Blood typing. This test determines your blood type, Rhesus (Rh) type and antibody factor. If your blood type is Rh negative, special monitoring of your blood may be necessary to check for Rh incompatibility. Your pregnancy needs special care if you are Rh negative and your baby's father is Rh positive.

  • Antibody screen: Detects unusual antibodies that may have arisen in a prior pregnancy or from a blood transfusion.
  • CBC (Complete Blood Count): Checks your blood to determine if you are anemic (do not have enough iron in your blood). Women usually become slightly anemic as the pregnancy progresses, but very low iron levels will need to be treated. Platelet levels in your blood are also measured.
  • Rubella test (German measles): Determines if you are protected from rubella. In adults, sometimes the vaccine has worn off, and this disease can cause major complications to the fetus.
  • Syphilis screening (RPR/VDRL): Checks for exposure to syphilis. If present, medical treatment can be initiated so the fetus is not harmed.
  • Hepatitis B (HBSAG): Checks for infection with the Hepatitis B virus, which can be passed to an unborn child.
  • One-hour Glucose: Tests your blood glucose level. Your care provider may order this based on your obstetric history.
  • Hepatitis C: Tests for infection with Hepatitis C, a viral infection of the liver.
  • HIV: Checks for the AIDS virus. If you have HIV infection, you can be treated during pregnancy, which will reduce the chances of passing the virus to your unborn child.
  • Cystic Fibrosis Carrier screening: Determines if you are a carrier of Cystic Fibrosis. Consult with your care provider if you think you or your partner may be a carrier.
  • HGB Electrophoresis: Tests for Sickle Cell Anemia and other genetic causes of chronic anemia.

Screenings at your first doctor visit

  • Pap smear: Checks for abnormal cervical cells.
  • DNA probe: A cervical culture to check for diseases that can infect your baby during birth.
  • Hearing and Dizziness: Help for hearing and dizziness difficulties.

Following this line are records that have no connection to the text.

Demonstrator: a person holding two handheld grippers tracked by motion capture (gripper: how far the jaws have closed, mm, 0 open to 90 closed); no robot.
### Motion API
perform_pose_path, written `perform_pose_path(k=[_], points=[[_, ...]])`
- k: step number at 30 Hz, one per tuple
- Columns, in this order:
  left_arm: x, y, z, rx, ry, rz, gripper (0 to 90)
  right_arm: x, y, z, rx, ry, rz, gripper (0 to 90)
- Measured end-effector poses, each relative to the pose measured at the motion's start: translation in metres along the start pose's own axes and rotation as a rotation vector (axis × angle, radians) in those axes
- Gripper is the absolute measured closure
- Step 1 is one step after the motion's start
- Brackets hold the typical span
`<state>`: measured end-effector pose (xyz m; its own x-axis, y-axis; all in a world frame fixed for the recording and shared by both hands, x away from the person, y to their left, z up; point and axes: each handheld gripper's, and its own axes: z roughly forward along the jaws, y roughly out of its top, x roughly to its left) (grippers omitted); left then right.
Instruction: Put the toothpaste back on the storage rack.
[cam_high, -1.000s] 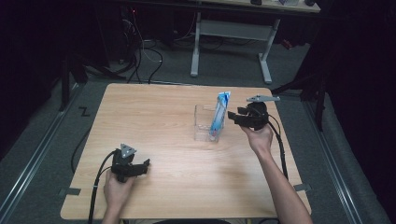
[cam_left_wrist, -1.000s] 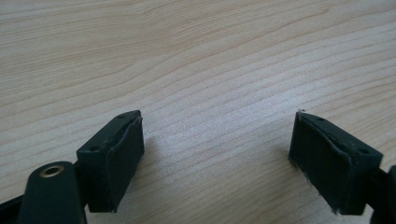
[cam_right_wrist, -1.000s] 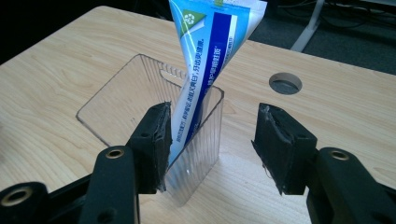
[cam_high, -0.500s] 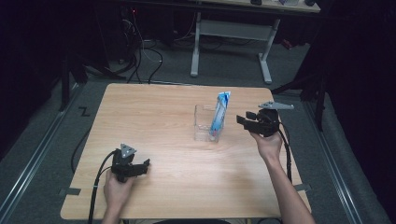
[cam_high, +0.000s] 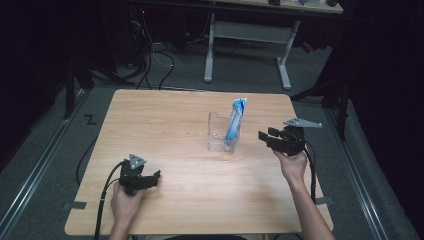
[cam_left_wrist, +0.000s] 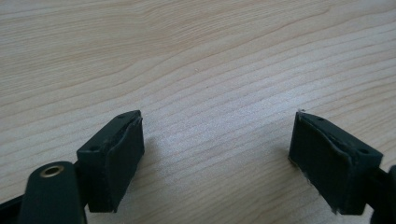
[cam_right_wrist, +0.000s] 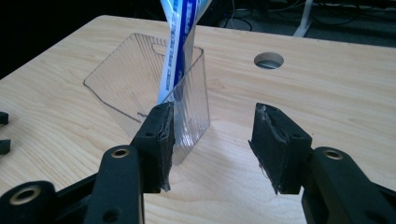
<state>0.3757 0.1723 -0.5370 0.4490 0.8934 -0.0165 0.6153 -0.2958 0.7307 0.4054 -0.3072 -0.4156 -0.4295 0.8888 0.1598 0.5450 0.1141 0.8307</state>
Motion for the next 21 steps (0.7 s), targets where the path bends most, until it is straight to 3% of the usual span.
perform_pose_path(k=[21], points=[[0.0,0.0,0.0,0.0,0.0,0.0,18.4,-0.008,-0.033,-0.005,0.003,-0.041,0.036,49.4]])
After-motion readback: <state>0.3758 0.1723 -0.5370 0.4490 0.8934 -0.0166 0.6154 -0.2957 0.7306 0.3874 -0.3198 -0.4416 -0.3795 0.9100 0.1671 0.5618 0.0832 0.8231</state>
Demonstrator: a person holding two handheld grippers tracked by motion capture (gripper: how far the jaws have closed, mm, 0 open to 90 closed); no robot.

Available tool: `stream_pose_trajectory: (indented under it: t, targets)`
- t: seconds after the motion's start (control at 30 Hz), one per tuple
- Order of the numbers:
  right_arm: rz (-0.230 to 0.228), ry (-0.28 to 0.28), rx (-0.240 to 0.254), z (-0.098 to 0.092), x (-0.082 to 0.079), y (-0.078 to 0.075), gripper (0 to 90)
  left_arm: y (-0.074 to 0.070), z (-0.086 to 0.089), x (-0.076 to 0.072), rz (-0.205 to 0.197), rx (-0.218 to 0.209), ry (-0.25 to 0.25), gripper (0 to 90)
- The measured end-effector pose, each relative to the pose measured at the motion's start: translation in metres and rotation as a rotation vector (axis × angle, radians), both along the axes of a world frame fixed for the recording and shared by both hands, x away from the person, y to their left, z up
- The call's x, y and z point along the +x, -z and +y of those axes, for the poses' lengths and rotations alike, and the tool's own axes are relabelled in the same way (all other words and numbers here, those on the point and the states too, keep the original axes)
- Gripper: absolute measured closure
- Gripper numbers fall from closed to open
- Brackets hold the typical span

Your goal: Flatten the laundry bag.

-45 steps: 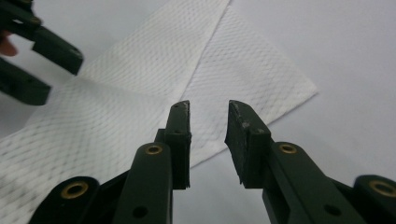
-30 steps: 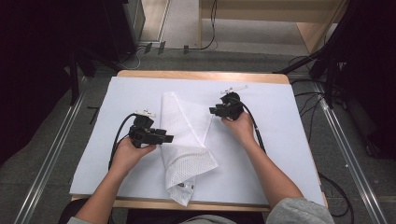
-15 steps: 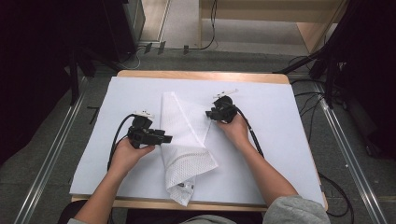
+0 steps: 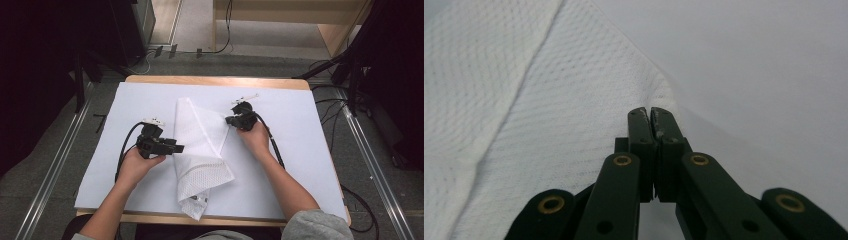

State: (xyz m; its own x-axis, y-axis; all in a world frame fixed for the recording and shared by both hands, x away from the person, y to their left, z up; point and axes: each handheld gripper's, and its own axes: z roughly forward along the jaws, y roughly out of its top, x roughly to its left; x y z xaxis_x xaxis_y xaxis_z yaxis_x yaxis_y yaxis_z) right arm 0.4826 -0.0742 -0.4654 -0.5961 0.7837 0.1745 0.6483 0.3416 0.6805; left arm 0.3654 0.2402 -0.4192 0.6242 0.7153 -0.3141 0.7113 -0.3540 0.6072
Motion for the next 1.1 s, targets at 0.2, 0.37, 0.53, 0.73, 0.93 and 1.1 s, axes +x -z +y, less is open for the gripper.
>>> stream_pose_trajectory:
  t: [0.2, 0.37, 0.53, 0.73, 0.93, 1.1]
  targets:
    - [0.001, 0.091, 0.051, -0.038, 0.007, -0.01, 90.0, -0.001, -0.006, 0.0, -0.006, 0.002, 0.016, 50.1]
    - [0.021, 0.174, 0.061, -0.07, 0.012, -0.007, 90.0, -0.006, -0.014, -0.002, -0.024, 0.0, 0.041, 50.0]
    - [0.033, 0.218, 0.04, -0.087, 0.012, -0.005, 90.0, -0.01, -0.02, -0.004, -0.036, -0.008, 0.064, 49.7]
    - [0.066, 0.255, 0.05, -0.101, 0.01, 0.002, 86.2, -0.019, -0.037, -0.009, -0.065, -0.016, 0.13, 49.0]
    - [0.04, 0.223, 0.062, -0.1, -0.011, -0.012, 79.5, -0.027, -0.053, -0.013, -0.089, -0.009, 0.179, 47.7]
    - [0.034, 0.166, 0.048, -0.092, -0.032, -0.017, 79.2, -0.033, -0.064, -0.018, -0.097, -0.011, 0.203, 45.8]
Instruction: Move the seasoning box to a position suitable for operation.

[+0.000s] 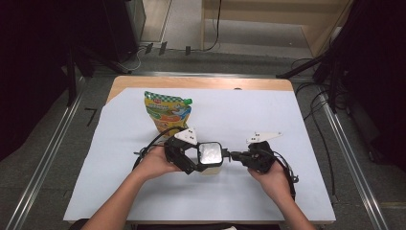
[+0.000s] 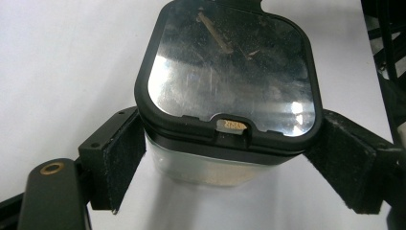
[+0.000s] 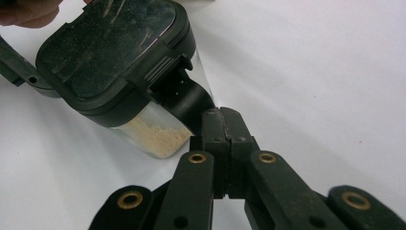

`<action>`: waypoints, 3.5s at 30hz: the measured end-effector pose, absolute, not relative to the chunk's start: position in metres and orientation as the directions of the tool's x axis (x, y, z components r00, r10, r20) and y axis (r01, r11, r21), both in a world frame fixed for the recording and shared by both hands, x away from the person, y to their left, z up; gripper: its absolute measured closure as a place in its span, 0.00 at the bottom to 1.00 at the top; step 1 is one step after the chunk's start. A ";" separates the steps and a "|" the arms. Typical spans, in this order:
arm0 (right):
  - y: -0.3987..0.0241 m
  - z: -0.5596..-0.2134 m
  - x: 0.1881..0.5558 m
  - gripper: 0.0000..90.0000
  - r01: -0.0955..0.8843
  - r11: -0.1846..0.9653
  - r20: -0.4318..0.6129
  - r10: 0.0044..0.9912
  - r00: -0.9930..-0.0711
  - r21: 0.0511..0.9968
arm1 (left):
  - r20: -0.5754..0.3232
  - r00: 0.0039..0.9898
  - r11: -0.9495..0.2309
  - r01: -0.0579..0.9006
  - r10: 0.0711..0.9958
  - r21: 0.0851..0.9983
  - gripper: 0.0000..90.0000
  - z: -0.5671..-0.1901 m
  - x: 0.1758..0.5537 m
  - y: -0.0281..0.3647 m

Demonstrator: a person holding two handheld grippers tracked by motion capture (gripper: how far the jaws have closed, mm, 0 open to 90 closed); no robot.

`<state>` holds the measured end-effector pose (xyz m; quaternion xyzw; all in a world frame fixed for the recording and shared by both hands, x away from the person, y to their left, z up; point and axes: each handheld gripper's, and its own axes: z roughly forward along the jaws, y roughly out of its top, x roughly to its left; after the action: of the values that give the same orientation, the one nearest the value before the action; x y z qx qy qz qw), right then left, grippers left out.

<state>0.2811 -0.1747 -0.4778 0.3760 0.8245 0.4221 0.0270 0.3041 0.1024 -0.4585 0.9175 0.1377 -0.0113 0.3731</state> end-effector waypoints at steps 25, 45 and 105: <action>-0.174 -0.478 0.281 1.00 0.602 0.358 0.276 0.646 -0.712 0.714 | -0.097 0.963 -0.701 0.249 0.250 0.668 0.19 -0.454 0.302 0.099; -0.174 -0.477 0.280 1.00 0.601 0.360 0.275 0.645 -0.713 0.713 | -0.094 0.964 -0.700 0.247 0.251 0.670 0.19 -0.449 0.301 0.099; -0.174 -0.478 0.279 1.00 0.604 0.353 0.290 0.637 -0.714 0.714 | -0.172 0.965 -0.654 0.259 0.196 0.711 0.80 -0.410 0.286 0.081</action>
<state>0.2791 -0.1741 -0.4781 0.3774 0.8223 0.4255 0.0191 0.2862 0.0807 -0.4099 0.9085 0.1253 -0.0399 0.3967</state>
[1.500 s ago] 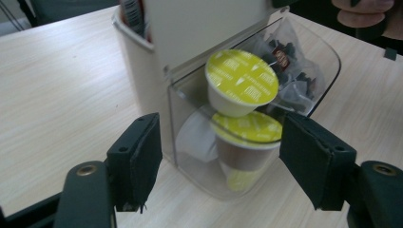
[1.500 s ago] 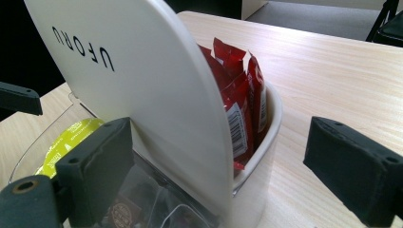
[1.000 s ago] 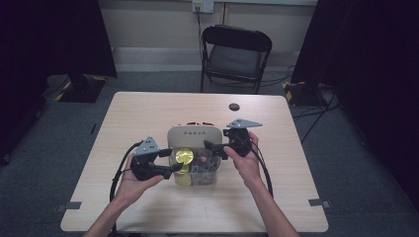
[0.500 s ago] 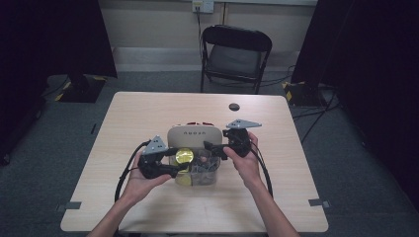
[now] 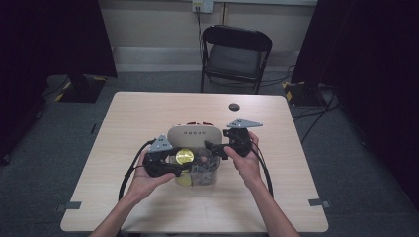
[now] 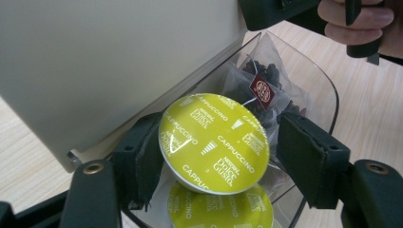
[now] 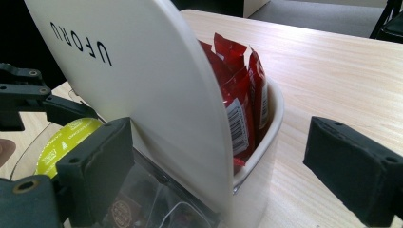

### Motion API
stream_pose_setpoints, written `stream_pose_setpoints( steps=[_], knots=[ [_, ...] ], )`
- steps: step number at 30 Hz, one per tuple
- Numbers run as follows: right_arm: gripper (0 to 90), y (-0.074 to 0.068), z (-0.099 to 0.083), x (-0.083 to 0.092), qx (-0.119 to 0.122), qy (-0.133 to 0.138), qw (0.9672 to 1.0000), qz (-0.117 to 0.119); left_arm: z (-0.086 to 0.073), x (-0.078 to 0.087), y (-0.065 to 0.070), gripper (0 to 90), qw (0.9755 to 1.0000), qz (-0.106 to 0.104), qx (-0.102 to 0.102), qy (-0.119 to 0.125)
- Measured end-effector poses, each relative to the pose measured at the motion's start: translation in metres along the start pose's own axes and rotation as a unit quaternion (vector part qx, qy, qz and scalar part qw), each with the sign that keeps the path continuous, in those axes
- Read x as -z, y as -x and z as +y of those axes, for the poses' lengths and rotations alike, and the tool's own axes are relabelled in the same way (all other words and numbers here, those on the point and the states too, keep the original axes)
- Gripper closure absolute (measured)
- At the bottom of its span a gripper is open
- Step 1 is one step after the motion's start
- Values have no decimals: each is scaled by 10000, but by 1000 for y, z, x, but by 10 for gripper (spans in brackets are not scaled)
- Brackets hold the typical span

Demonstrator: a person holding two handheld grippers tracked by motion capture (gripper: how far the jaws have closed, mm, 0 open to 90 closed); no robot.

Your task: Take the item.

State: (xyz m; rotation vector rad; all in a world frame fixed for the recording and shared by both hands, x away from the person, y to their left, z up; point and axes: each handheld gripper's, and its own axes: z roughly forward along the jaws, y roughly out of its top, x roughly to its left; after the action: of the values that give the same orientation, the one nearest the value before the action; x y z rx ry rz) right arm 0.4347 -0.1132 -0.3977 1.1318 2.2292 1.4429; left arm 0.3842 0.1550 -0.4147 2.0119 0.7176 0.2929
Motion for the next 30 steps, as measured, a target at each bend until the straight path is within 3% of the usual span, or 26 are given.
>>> stream_pose_setpoints(
  steps=[5, 11, 24, 30],
  knots=[
    [86, 0, 0, 0, 1, 2, 10000, 6, -1, -4, 0, 343, 9999, -151, 71, -20],
    [86, 0, 0, 0, -12, 4, 10000, 9, 0, -6, 2, 353, 9998, -124, 57, -115],
    [86, 1, 0, 0, -12, 4, 10000, 21, -1, -4, 0, 379, 9994, -325, 79, 81],
    [87, 1, 0, 0, -1, 3, 10000, 9, 0, 3, 1, 379, 9994, -297, 87, 173]
  ],
)
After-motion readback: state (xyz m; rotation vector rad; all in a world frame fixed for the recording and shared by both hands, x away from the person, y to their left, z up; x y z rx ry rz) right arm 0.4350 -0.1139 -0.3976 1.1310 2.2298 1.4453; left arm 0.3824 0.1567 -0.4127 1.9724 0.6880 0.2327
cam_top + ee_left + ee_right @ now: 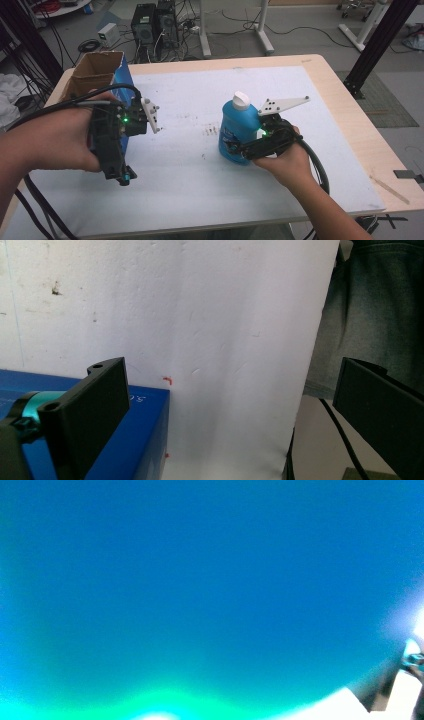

Additional tests throughout pregnancy

  • 10-13 weeks: Sequential Part I
    A voluntary screening test for Down Syndrome and Trisomy 18. This test may be followed by Part II during 15-21 weeks gestation.
  • 15-20 weeks: Quad Test (optional)
    This test measures the levels of AFP, HCG, estriol and inhibin A in your blood. These levels are then used to calculate the risk of chromosomal or neural tube abnormalities in your baby. If this test indicates a high probability, your care provider may recommend an amniocentesis.
  • 15-21 weeks: Sequential Part II
    The second screening tests for open neural tube defects, Down Syndrome and Trisomy 18.
  • 16 weeks: Amniocentesis for genetic screening
    This test is voluntary and may be recommended for certain high risk patients.
  • 28 weeks: Required glucose screening
    Following a sugary drink, your blood sugar level is measured to check for a condition of pregnancy called gestational diabetes. If gestational diabetes is present, special efforts will be necessary to keep your blood sugar at a normal level. This can often be done with dietary restrictions but may require you to take insulin. In the vast majority of cases, gestational diabetes goes away following delivery, although women who develop diabetes during pregnancy should be monitored later in life for the development of diabetes.
  • 28 weeks: Rhesus Type Antibody screen
    If you are Rh negative, a follow-up antibody screen will be performed. Along with this screening, you will have an injection of Rhogam to prevent antibody formation.
  • 28 weeks: CBC follow up
    This test checks for evidence of anemia in your blood.
  • 36 weeks: GBS Screening
    This is a vaginal/rectal culture that tests for the presence of Group B strep. If present, you will be treated during labor with antibiotics to prevent infection of the baby during birth.